Love at first write

Came across A Fish In Japan the other night and proceeded to spend time I simply don’t have reading the entire damn thing from start to finish. Can’t say that’s ever happened before, really. And for the last few days, at various spontaneous moments, I have found myself thinking about it, it’s writer, her story. That, I can tell you, has never ever happened before. (With an Rohmer film or a Woolf novel, sure. But a blog? No fucking way, as they say.)

The blog’s tagline said something about “the love of my life moved blindly to Japan” and I was intrigued, so I went to the beginning to find out how this came to pass. In the end, it’s still something of a mystery, how this woman — a Brit named Maria who has lived in Japan for 13 years, lives in Aichi-ken somewhere, owns a sailboat she named Jack Daniels, has false teeth, teaches English at the cushiest job in Japan (it seems), and who just a few short months ago was pining away about whether she would ever find Mr. Right — ends up falling in love with an Italian living in Namibia that she’s never met before and declaring that she and he will spend the rest of their life together. All I know is that around November 18th of last year he first (obliquely) pops up in the blog, and two months later he’s here in Japan to be with her. Phew! It does leave one a bit breathless, doesn’t it?

She has only had the blog going since October, but this woman is a posting fiend, with 5 or 6 entries, daily! As she writes,

It may seem like I am addicted to blogging. However, I feel the need to defend myself. As I am a fast typist, it doth not take me that long to throw down some words. Typing also keeps my mind off things. As I write this, I am trying to avoid looking at the woman who is sitting opposite me. She is devouring her lunchbox with the ferocity of somebody who has just returned from 40 days and 40 nights in the UK. This woman absolutely loves speaking with her mouth full of food. When her gob is empty, she is quiet. But as soon as she puts a boiled knob of broccoli in her mouth, she starts talking.

The writing is by turns poetic and prosaic, with healthy doses of self-deprecation. While the tone is light for the most part, these are not the frivilous musings of some JET-ster reveling in a Japan-is-so-weird haze or a honeymoon-is-over ex-pat complaining about how fucked up the country is. I found her entry on Shosei Koda, the shamefully all but forgotten young Japanese man taken hostage in Iraq last October and subsequently beheaded, particularly heartfelt:

Dearest Shosei-kun. I knew you. You were every 24 year old male student that I’ve met in my 13 years in Japan. I knew what kind of bike you rode to junior and senior high school. I knew where you went after school. I knew what colour cell phone you had. I knew that you dyed your hair. I knew that you ate onigiris.[…] I’m pretty hardened to the death that humans throw at each other.I think the world is populated by an ever-increasing bunch of idiots. But you, Shosei-kun, your death is making me cry. I can’t stop thinking about you. This morning at the train station, I burst into tears thinking about everything that you had lost. Very few people know what Japan is about. They laugh at the Japanese. They talk about the tours they take. About their affection for cameras. About their goofy teeth. They know nothing.
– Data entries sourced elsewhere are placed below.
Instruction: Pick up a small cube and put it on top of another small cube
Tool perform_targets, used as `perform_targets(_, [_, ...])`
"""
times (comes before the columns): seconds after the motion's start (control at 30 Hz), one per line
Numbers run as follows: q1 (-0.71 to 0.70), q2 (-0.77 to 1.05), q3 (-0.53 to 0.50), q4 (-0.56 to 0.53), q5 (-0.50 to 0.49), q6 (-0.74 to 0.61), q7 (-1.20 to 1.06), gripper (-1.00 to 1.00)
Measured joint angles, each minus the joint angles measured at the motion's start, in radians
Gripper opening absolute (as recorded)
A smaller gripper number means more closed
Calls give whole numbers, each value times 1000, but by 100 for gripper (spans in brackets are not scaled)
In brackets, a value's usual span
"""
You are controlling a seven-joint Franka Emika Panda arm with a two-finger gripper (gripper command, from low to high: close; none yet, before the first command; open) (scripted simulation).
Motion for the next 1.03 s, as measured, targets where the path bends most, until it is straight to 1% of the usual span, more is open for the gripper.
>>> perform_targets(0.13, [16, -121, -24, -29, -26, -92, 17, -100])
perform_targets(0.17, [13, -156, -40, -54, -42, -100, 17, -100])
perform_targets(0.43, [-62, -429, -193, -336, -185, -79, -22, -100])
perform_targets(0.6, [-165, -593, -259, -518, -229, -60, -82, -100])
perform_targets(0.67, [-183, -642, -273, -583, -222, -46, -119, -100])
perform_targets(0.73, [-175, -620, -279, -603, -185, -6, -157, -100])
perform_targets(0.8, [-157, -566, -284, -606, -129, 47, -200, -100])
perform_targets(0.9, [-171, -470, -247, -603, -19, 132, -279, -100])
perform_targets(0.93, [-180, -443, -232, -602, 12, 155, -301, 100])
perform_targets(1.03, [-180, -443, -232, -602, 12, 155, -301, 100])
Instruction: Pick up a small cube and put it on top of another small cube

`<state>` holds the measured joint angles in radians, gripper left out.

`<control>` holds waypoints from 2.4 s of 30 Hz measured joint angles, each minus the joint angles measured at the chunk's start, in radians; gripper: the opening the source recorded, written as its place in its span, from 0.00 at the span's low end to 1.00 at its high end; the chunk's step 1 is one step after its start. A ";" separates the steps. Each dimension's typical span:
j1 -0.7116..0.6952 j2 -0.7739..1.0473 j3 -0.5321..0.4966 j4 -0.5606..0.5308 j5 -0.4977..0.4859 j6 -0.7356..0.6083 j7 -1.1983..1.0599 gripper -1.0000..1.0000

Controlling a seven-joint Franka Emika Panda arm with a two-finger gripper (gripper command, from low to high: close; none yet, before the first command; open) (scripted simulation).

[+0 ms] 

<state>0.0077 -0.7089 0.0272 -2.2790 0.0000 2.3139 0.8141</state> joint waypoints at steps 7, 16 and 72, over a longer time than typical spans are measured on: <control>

As of this writing, Maria’s dream lover — Francesco — has been in Japan a week (consequently, her blog output has dropped to a measly 2 entries per day) and there seems to be no sign of a letup in their mutual head-over-heels love for each other. (Even coffee enemas don’t seem to drive any wedge between them.) Though the cynic in me can’t help but wonder if at some point we’ll get the “it was all a hoax” post, the latent romantic has been utterly captivated by this only-in-Hollywood story. As she writes, “What a love story! How smooth is has all been. How perfect. How true. For it all to have finally happened is surely the stuff that is usually only created in movies.” I have no idea where they are going from here, to Namibia, to sail around the world, but this is one romance page-turner I won’t be putting down anytime soon.

8 Replies to “Love at first write”

  1. Why! Thank you very much for your summary of these past couple of months where I have been full of blog and overflowing with love. This is a true story. I have never understood why people trick others with fake stories. Life’s too short to spin such webs.
    Francesco and I are honoured to have captured your attention and find your blog refreshing and very unlike the usual car crash scenarios out there in the blogging world. Keep in touch.
    Regards,
    Maria and Francesco

  2. I actually followed the link and found A Fish In Japan to be really awesome. It’s on my blogroll right now because of that; I spent time I was supposed to use for end-term papers reading, I was so engrossed by the pictures and entries.

  3. Thanks, as if your own blog didn’t take up hours of my time, now you’ve second-handedly taken up even more time! Thanks….i think.

  4. Thanks for the tip “A fish in Japan” is a good read…

    So is the guy working on his thesis…you sure know how to find them, eh?

  5. Kurt –

    I found your comments about feeling cynical re: Maria’s life quite interesting, as I feel that in many ways your life runs some what parallels hers. You followed your wife to Japan to marry and begin a new life in a foreign land – not to mention your own success.